> [The task]:
Write out only the lines running from the one that contains "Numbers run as" to the end of the material, both ends included.

Data shown: Begin

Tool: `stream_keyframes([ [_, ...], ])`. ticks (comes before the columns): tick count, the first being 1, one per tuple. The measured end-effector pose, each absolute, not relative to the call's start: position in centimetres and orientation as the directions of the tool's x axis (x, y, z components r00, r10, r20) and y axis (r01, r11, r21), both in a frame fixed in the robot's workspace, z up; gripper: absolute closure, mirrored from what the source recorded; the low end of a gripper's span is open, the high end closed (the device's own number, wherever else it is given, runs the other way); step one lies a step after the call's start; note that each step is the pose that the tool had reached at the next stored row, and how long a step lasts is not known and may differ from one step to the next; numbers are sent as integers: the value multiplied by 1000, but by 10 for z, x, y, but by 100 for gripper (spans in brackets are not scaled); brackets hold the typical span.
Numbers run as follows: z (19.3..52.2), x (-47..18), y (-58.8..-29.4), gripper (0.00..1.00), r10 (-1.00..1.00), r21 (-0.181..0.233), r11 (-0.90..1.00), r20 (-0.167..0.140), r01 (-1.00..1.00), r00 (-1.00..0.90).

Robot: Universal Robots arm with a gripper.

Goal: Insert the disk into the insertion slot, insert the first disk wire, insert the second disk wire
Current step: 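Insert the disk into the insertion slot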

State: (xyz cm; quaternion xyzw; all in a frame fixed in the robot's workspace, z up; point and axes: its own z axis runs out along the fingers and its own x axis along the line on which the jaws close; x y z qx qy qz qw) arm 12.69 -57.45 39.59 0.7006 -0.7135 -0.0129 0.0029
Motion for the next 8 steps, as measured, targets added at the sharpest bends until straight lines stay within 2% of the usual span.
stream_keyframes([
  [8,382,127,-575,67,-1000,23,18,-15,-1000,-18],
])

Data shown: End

> [Answer]:
Numbers run as follows: z (19.3..52.2), x (-47..18), y (-58.8..-29.4), gripper (0.00..1.00), r10 (-1.00..1.00), r21 (-0.181..0.233), r11 (-0.90..1.00), r20 (-0.167..0.140), r01 (-1.00..1.00), r00 (-1.00..0.90).

Robot: Universal Robots arm with a gripper.

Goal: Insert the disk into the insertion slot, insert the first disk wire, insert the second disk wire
Current step: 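Insert the disk into the insertion slot
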
State: (xyz cm; quaternion xyzw; all in a frame fixed in the robot's workspace, z up; point and axes: its own z axis runs out along the fingers and its own x axis along the line on which the jaws close; x y z qx qy qz qw) arm 12.69 -57.45 39.59 0.7006 -0.7135 -0.0129 0.0029
Motion for the next 8 steps, as measured, targets added at the sharpest bends until straight lines stay within 2% of the usual span.
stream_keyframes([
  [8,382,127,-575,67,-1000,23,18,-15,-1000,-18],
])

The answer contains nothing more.